MICHAEL J. GLENNON: Well, you can look at almost every president. President Kennedy and his experience with the CIA in the Bay of Pigs is one example in which the security managers really prevailed upon the executive to carry out their recommendations and seriously misrepresented the consequences of their plan. Kennedy really complained that he had been lured into backing this invasion by the CIA managers of it. And Kennedy said afterwards that he wished that he could break the CIA up into a thousand pieces and scatter it into the wind.
BOB GARFIELD: Then there's the Obama administration. We have often seen it as kind of a paradox, that the transparency president was also such a secret intelligence hawk but not necessarily because it was his call?
MICHAEL J. GLENNON: You know, when Angela Merkel's phone was tapped, John Kerry, with some embarrassment, explained to the public that this was all really on automatic pilot. That's really double government at its finest. And then it turns out that lots of these programs, like drone strikes, are pretty much on automatic pilot. Obama told his staff in the situation room, the CIA gets what it wants. So yes, in a nominal sense, the president, of course, is responsible constitutionally, but he, in many cases, doesn't know what's going on, and the programs have developed a life of their own because the personnel who run the programs are, in many cases, very much the same from one administration to the next.
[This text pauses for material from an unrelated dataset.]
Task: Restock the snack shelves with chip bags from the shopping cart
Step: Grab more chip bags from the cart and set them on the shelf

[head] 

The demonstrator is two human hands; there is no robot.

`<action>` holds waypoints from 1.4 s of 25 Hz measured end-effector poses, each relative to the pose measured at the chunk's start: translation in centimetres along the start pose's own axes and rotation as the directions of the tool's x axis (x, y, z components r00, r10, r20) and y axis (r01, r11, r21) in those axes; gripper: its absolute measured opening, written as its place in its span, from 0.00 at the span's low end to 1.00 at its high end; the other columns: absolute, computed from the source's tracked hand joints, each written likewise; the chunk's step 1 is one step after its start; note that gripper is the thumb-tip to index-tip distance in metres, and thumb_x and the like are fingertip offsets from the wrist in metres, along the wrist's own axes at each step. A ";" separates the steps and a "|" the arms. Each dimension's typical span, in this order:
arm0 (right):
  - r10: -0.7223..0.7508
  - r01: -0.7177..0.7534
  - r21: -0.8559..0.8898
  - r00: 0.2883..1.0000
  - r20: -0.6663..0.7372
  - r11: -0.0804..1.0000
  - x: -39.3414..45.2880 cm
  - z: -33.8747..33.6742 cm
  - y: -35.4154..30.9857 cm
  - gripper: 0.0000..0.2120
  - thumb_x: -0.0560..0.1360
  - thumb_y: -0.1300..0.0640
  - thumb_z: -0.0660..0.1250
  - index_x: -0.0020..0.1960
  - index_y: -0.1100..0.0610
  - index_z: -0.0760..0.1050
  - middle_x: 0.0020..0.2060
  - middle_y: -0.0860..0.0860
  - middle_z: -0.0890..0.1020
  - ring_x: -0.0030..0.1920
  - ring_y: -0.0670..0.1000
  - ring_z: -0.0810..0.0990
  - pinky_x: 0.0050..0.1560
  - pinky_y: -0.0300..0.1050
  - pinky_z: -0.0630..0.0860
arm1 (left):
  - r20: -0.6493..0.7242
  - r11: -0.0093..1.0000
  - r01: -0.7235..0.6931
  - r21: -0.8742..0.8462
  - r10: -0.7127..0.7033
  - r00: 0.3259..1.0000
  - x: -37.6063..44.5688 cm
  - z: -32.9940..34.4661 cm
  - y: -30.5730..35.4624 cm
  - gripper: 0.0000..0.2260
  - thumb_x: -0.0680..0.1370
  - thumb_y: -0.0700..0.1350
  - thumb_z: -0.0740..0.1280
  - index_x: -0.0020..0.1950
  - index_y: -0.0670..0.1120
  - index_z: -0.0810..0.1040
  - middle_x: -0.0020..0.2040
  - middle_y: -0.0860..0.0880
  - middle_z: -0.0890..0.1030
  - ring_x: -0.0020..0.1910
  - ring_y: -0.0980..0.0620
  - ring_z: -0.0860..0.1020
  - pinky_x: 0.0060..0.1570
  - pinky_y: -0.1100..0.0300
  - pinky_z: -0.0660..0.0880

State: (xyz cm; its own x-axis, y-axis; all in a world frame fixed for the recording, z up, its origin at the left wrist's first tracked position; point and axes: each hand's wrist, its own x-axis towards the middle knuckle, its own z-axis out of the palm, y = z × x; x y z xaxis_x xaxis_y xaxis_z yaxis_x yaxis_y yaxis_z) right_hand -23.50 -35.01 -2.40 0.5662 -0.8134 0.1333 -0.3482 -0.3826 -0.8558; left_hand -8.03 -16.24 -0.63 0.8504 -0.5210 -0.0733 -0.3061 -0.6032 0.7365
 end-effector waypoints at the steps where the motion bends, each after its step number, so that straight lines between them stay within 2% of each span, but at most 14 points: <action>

BOB GARFIELD: All right, so it’s not Turkey and presumably the military is not going to roll into Washington and suspend the Constitution, but it ain’t good. Tell me what the dangers are.
MICHAEL J. GLENNON: The danger is that people who are fearful of Trump embarking on draconian policies will turn to the national security bureaucracy as a check on Trump. As anyone knows who is familiar with recent American history, the intelligence and law enforcement and military departments and agencies of our country are the last ones that should be entrusted with the protection of American civil and political liberty. Look at the report of the Church Committee. Look at what happened in the 1960s and the 1970s, with the blackmailing of Martin Luther King and civil rights leaders by the FBI, Army spying on civilians, the NSA conducting mass surveillance and compiling a watch list, CIA engaged in domestic activities in the United States. These departments and agencies of the intelligence community have a long record of abuse of authority, and they have become a real threat to American civil and political freedom, if they are not checked by the rule of law.
If you steal up the CIA to make it a legitimate check on the elected president of the American people, where is the country going to turn once those intelligence forces are in the seat of power and an enlightened president comes along and tries to challenge that? We’ll have a very different form of government. I don't know what you’d call it but it certainly won't be a democracy.
BOB GARFIELD: How would you characterize the cackling glee [LAUGHS] with which Democrats’ voices on the left, even the press, has greeted these leaks from the intelligence apparatus?
MICHAEL J. GLENNON: Well, first of all, I can understand their joy at seeing these leaks occur. And, by my lights, the American people have a right to know whether the president and his staff colluded with intelligence operatives of a foreign power, namely Russia, to help that president get elected and the leaks, while President Trump is correct, they are, of course, illegal, so was the leak of the Pentagon Papers. Some leaks are justified.
That is a separate question, however, from the larger issue, whether it is appropriate for unelected, unaccountable intelligence law enforcement, military, bureaucrats to check the elected representatives of the people. To think for a minute that that is consistent with democratic accountability is mind- bogglingly myopic because it will lead to a kind of bureaucratic dictatorship. And I can understand, again, why some of them prefer that over President Trump, but they should be very careful what they wish for.
BOB GARFIELD: Michael, thank you very much.
MICHAEL J. GLENNON: Bob, thank you. It's been a privilege.
BOB GARFIELD: Michael J. Glennon is Professor of International Law at the Fletcher School at Tufts University.